What the exercise asks — Could you please write out each line of the records exactly, minus the pictures?

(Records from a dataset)

——

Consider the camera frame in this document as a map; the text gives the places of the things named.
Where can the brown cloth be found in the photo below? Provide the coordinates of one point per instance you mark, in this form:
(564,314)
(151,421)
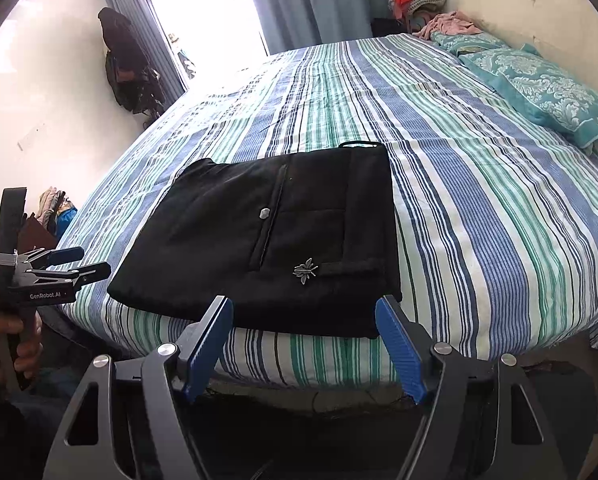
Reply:
(36,235)

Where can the teal folded blanket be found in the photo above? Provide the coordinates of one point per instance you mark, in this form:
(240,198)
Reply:
(459,42)

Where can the black hanging clothes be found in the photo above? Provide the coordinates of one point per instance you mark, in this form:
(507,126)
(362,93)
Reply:
(124,50)

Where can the colourful clothes pile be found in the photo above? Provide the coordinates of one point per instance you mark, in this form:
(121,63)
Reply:
(54,202)

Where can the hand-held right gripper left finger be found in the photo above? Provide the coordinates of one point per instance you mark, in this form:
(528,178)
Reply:
(209,350)

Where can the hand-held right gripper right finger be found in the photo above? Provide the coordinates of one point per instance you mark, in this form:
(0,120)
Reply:
(399,350)

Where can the window sill clutter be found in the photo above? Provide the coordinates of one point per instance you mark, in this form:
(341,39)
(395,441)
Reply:
(186,62)

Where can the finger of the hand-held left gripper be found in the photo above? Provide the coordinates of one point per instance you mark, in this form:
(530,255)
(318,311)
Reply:
(91,272)
(66,256)

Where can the black pants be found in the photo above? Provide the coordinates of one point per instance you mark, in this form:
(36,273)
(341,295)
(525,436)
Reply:
(219,240)

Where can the wide blue curtain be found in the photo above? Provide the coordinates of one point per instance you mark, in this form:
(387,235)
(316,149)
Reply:
(319,0)

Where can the person's left hand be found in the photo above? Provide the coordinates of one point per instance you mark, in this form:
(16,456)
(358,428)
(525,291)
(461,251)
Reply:
(29,350)

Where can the pink cloth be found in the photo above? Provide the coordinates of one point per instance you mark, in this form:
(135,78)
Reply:
(449,25)

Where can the bed with striped sheet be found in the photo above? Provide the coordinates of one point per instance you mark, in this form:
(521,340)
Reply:
(479,200)

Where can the teal patterned pillow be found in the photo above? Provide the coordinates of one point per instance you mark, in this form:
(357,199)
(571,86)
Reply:
(544,90)

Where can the bright window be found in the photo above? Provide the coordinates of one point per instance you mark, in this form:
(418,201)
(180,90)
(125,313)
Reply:
(204,10)

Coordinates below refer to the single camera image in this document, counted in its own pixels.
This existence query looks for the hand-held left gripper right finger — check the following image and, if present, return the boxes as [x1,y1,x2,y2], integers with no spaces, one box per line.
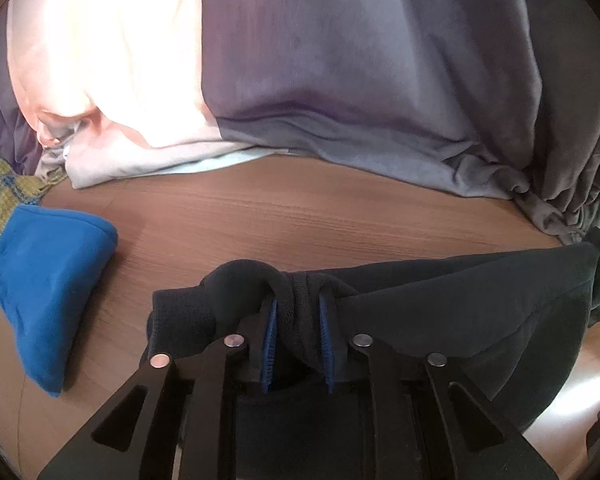
[319,292,544,480]

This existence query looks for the black pants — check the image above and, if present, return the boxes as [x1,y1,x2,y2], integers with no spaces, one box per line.
[146,241,600,480]

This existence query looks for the blue folded cloth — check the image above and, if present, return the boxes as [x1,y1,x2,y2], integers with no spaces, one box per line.
[0,204,119,399]

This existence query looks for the grey purple garment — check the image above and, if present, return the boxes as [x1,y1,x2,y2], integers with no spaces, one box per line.
[0,0,600,246]

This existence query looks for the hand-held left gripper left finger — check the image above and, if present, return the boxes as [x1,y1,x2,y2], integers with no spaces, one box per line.
[36,298,279,480]

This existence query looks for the yellow blue woven cloth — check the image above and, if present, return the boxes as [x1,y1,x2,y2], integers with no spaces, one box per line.
[0,158,68,341]

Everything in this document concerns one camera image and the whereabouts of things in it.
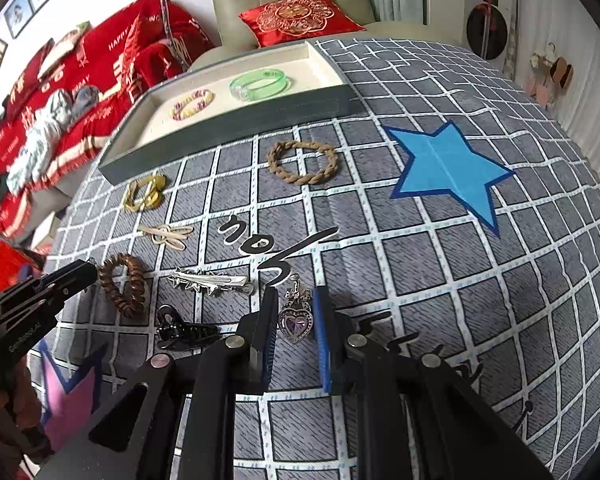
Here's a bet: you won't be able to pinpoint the yellow cord bracelet with bead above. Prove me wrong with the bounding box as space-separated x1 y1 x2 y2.
122 173 169 213

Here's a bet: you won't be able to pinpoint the cream bow hair tie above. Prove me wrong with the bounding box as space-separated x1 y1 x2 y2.
138 223 195 253

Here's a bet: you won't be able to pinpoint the pile of pale clothes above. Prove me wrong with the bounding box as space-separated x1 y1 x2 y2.
5 87 101 194

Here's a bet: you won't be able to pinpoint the white ribbed curtain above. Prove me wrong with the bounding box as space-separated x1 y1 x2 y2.
510 0 600 183

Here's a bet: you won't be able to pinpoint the white washing machine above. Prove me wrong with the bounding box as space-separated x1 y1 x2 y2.
462 0 522 79

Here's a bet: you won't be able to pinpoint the white sofa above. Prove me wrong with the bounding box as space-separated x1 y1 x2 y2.
26 180 81 241

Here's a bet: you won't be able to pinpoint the purple heart silver pendant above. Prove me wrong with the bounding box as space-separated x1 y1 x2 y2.
278 273 315 345

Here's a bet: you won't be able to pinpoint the red embroidered cushion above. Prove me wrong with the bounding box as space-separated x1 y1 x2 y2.
238 0 367 50

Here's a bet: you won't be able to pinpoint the person's left hand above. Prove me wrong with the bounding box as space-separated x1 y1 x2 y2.
0 360 48 463

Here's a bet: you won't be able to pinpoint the black claw hair clip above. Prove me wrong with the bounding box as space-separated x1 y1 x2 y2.
154 304 222 351

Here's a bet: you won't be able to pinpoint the brown spiral hair tie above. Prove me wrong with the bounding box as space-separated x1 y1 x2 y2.
98 253 149 319

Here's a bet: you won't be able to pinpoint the silver floor lamp pole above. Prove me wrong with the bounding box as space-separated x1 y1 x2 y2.
154 0 192 74

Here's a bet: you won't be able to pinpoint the pink yellow beaded bracelet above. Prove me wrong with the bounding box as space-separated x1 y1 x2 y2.
169 88 216 121

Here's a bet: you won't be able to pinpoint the silver metal hair clip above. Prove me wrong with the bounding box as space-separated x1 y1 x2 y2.
169 268 256 299

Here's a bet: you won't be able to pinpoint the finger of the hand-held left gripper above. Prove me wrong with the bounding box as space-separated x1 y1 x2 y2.
0 258 100 333

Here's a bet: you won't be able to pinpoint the red patterned gift box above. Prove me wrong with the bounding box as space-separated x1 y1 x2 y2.
0 239 48 306

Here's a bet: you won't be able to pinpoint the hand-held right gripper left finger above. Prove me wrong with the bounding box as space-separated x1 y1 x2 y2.
35 287 281 480

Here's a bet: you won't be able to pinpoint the red printed blanket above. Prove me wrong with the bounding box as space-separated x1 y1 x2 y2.
0 0 217 192

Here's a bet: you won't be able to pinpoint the wall hooks with hanging accessories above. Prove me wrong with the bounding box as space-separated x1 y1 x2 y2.
524 42 577 111

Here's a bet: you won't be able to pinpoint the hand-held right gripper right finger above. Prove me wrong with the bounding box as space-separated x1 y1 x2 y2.
313 286 556 480

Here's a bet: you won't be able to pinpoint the white shallow tray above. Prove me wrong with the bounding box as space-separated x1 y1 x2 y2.
98 40 367 187

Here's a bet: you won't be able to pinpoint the brown braided rope bracelet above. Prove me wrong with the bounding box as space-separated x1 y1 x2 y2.
267 139 340 187

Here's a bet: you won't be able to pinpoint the green translucent bangle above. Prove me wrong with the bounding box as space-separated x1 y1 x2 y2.
229 70 292 103

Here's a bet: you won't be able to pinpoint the white green printed pillow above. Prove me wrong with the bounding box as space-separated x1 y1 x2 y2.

——

Solution —
Consider the camera frame in this document as a map; the text gives the places of the things named.
Where can the brown cloth be found in the photo below? Provide the coordinates of one point per instance you mark, in this form:
(564,314)
(151,421)
Reply:
(36,235)

Where can the teal folded blanket be found in the photo above? Provide the coordinates of one point per instance you mark, in this form:
(240,198)
Reply:
(459,42)

Where can the black hanging clothes be found in the photo above? Provide the coordinates of one point per instance you mark, in this form:
(507,126)
(362,93)
Reply:
(124,50)

Where can the colourful clothes pile be found in the photo above? Provide the coordinates of one point per instance you mark, in this form:
(121,63)
Reply:
(54,202)

Where can the hand-held right gripper left finger be found in the photo above? Provide the coordinates of one point per instance you mark, in this form:
(528,178)
Reply:
(209,350)

Where can the hand-held right gripper right finger be found in the photo above? Provide the coordinates of one point per instance you mark, in this form:
(0,120)
Reply:
(399,350)

Where can the window sill clutter be found in the photo above? Provide the coordinates of one point per instance you mark, in this form:
(341,39)
(395,441)
Reply:
(186,62)

Where can the finger of the hand-held left gripper be found in the photo above? Provide the coordinates of one point per instance you mark, in this form:
(530,255)
(318,311)
Reply:
(91,272)
(66,256)

Where can the black pants be found in the photo above? Provide the coordinates of one point per instance you mark, in this form:
(36,273)
(341,295)
(525,436)
Reply:
(219,240)

Where can the wide blue curtain be found in the photo above? Provide the coordinates of one point per instance you mark, in this form:
(387,235)
(316,149)
Reply:
(319,0)

Where can the person's left hand be found in the photo above? Provide the coordinates of one point per instance you mark, in this form:
(16,456)
(358,428)
(525,291)
(461,251)
Reply:
(29,350)

Where can the pink cloth be found in the photo above? Provide the coordinates of one point per instance you mark, in this form:
(135,78)
Reply:
(449,25)

Where can the bed with striped sheet be found in the photo above? Provide the coordinates of one point per instance you mark, in this form:
(521,340)
Reply:
(479,200)

Where can the teal patterned pillow be found in the photo above? Provide the coordinates of one point per instance you mark, in this form:
(357,199)
(571,86)
Reply:
(544,90)

Where can the bright window be found in the photo above? Provide the coordinates of one point per instance you mark, in this form:
(418,201)
(180,90)
(125,313)
Reply:
(204,10)

Coordinates below refer to the single camera image in this document, counted in its own pixels.
This existence query looks for the hand-held left gripper right finger — check the following image and, if present, return the boxes as [x1,y1,x2,y2], integers with no spaces, one box per line.
[319,292,544,480]

This existence query looks for the black pants — check the image above and, if present, return the boxes as [x1,y1,x2,y2], integers with no spaces, one box per line.
[146,241,600,480]

This existence query looks for the blue folded cloth — check the image above and, if present, return the boxes as [x1,y1,x2,y2], integers with no spaces, one box per line.
[0,204,119,399]

This existence query looks for the grey purple garment — check the image above and, if present, return the boxes as [x1,y1,x2,y2], integers with no spaces, one box per line.
[0,0,600,246]

This existence query looks for the hand-held left gripper left finger — check the image above and, if present, return the boxes as [x1,y1,x2,y2], integers with no spaces, one box per line.
[36,298,279,480]

This existence query looks for the yellow blue woven cloth — check the image above and, if present, return the boxes as [x1,y1,x2,y2], integers with no spaces, one box per line.
[0,158,68,341]

Everything in this document concerns one camera image and the whereabouts of things in it.
Here's a bet: you won't be able to pinpoint the yellow cord bracelet with bead above. Prove me wrong with the bounding box as space-separated x1 y1 x2 y2.
122 173 169 213

Here's a bet: you won't be able to pinpoint the cream bow hair tie above. Prove me wrong with the bounding box as space-separated x1 y1 x2 y2.
138 223 195 253

Here's a bet: you won't be able to pinpoint the pile of pale clothes above. Prove me wrong with the bounding box as space-separated x1 y1 x2 y2.
5 87 101 194

Here's a bet: you won't be able to pinpoint the white ribbed curtain above. Prove me wrong with the bounding box as space-separated x1 y1 x2 y2.
510 0 600 183

Here's a bet: you won't be able to pinpoint the white washing machine above. Prove me wrong with the bounding box as space-separated x1 y1 x2 y2.
462 0 522 79

Here's a bet: you won't be able to pinpoint the white sofa above. Prove me wrong with the bounding box as space-separated x1 y1 x2 y2.
26 180 81 241

Here's a bet: you won't be able to pinpoint the purple heart silver pendant above. Prove me wrong with the bounding box as space-separated x1 y1 x2 y2.
278 273 315 345

Here's a bet: you won't be able to pinpoint the red embroidered cushion above. Prove me wrong with the bounding box as space-separated x1 y1 x2 y2.
238 0 367 50

Here's a bet: you won't be able to pinpoint the person's left hand above. Prove me wrong with the bounding box as space-separated x1 y1 x2 y2.
0 360 48 463

Here's a bet: you won't be able to pinpoint the black claw hair clip above. Prove me wrong with the bounding box as space-separated x1 y1 x2 y2.
154 304 222 351

Here's a bet: you won't be able to pinpoint the brown spiral hair tie above. Prove me wrong with the bounding box as space-separated x1 y1 x2 y2.
98 253 149 319

Here's a bet: you won't be able to pinpoint the silver floor lamp pole above. Prove me wrong with the bounding box as space-separated x1 y1 x2 y2.
154 0 192 74

Here's a bet: you won't be able to pinpoint the pink yellow beaded bracelet above. Prove me wrong with the bounding box as space-separated x1 y1 x2 y2.
169 88 216 121

Here's a bet: you won't be able to pinpoint the silver metal hair clip above. Prove me wrong with the bounding box as space-separated x1 y1 x2 y2.
169 268 256 299

Here's a bet: you won't be able to pinpoint the finger of the hand-held left gripper above. Prove me wrong with the bounding box as space-separated x1 y1 x2 y2.
0 258 100 333

Here's a bet: you won't be able to pinpoint the red patterned gift box above. Prove me wrong with the bounding box as space-separated x1 y1 x2 y2.
0 239 48 306

Here's a bet: you won't be able to pinpoint the hand-held right gripper left finger above. Prove me wrong with the bounding box as space-separated x1 y1 x2 y2.
35 287 281 480

Here's a bet: you won't be able to pinpoint the red printed blanket above. Prove me wrong with the bounding box as space-separated x1 y1 x2 y2.
0 0 217 192

Here's a bet: you won't be able to pinpoint the wall hooks with hanging accessories above. Prove me wrong with the bounding box as space-separated x1 y1 x2 y2.
524 42 577 111

Here's a bet: you won't be able to pinpoint the hand-held right gripper right finger above. Prove me wrong with the bounding box as space-separated x1 y1 x2 y2.
313 286 556 480

Here's a bet: you won't be able to pinpoint the white shallow tray above. Prove me wrong with the bounding box as space-separated x1 y1 x2 y2.
98 40 367 187

Here's a bet: you won't be able to pinpoint the brown braided rope bracelet above. Prove me wrong with the bounding box as space-separated x1 y1 x2 y2.
267 139 340 187

Here's a bet: you won't be able to pinpoint the green translucent bangle above. Prove me wrong with the bounding box as space-separated x1 y1 x2 y2.
229 70 292 103

Here's a bet: you won't be able to pinpoint the white green printed pillow above. Prove me wrong with the bounding box as space-separated x1 y1 x2 y2.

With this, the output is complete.